→ WHAT IS NEEDED
Reproduce the opening lines of the listing below exactly, stopping after the line that contains "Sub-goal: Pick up" and leaving out any pictures.

*** GIVEN DATA Section Begins ***

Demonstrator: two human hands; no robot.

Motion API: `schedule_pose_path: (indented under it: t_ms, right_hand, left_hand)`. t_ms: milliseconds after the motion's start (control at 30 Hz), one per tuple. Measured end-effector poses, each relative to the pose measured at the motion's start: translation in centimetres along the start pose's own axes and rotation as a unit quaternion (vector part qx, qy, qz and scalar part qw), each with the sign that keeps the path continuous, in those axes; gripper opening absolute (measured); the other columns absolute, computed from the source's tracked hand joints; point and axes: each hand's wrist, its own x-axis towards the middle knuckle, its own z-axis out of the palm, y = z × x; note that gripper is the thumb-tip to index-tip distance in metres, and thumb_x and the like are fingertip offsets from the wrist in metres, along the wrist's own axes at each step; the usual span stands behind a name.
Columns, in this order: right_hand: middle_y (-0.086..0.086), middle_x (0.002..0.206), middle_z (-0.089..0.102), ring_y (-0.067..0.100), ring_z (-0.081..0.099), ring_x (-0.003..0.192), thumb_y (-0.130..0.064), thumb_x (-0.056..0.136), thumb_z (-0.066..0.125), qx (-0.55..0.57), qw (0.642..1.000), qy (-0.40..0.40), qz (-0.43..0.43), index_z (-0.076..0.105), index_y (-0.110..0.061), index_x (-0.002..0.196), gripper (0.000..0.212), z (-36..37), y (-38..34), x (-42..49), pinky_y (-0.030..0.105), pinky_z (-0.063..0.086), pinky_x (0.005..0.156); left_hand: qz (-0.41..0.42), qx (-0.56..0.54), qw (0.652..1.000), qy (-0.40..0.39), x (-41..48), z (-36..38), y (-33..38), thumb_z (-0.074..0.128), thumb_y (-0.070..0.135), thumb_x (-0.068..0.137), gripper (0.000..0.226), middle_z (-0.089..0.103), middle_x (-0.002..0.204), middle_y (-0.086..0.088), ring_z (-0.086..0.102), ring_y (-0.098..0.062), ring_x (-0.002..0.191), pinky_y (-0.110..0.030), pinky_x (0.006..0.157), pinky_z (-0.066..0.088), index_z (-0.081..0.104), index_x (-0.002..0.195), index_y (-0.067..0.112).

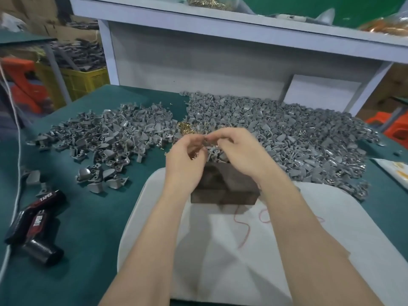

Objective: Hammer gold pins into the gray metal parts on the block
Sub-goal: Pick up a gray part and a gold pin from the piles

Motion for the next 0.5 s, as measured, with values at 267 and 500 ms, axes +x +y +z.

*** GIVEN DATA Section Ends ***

→ WORKED SOLUTION
Demonstrator: two human hands; no robot.

Motion API: `schedule_pose_path: (indented under it: t_ms, right_hand, left_hand)`. t_ms: milliseconds after the motion's start (control at 30 Hz), one per tuple. Measured end-effector poses, each relative to the pose measured at the motion's start: translation in centimetres along the start pose's own axes and rotation as a unit quaternion (vector part qx, qy, qz and scalar part qw), each with the sign that keeps the path continuous, in those axes; gripper opening absolute (measured); the other columns absolute, computed from the source's tracked hand joints; point and axes: each hand's wrist, its own x-axis towards the middle knuckle, its own z-axis out of the palm, y = z × x; note that gripper is the thumb-tip to index-tip distance in metres, and thumb_x and the like are fingertip offsets from the wrist in metres, along the wrist's own axes at each step; the usual span stands behind a name.
Columns, in this order: right_hand: middle_y (-0.086..0.086), middle_x (0.002..0.206), middle_z (-0.089..0.102), ring_y (-0.067..0.100), ring_z (-0.081..0.099), ring_x (-0.003..0.192), thumb_y (-0.130..0.064), thumb_x (-0.056..0.136), thumb_z (-0.066..0.125), qx (-0.55..0.57), qw (0.642..1.000), qy (-0.40..0.40), qz (-0.43..0.43), index_z (-0.076..0.105), index_y (-0.110..0.061), index_x (-0.002..0.196), gripper (0.000..0.212), z (-36..37), y (-38..34), x (-42..49), pinky_y (-0.030..0.105), pinky_z (-0.063..0.086), pinky_x (0.005..0.156); left_hand: qz (-0.41..0.42), qx (-0.56..0.54), qw (0.652..1.000), qy (-0.40..0.39), x (-41..48), z (-36..38), y (-33..38), thumb_z (-0.074..0.128), thumb_y (-0.070..0.135), thumb_x (-0.068..0.137), gripper (0.000..0.226), middle_z (-0.089..0.103), middle_x (-0.002..0.204), middle_y (-0.086..0.088), ring_z (-0.086..0.102), ring_y (-0.098..0.062), ring_x (-0.002..0.191), pinky_y (-0.110..0.030), pinky_x (0.006..0.157), pinky_z (-0.066..0.088), index_z (-0.081..0.104), index_x (-0.002..0.195), index_y (-0.067..0.112).


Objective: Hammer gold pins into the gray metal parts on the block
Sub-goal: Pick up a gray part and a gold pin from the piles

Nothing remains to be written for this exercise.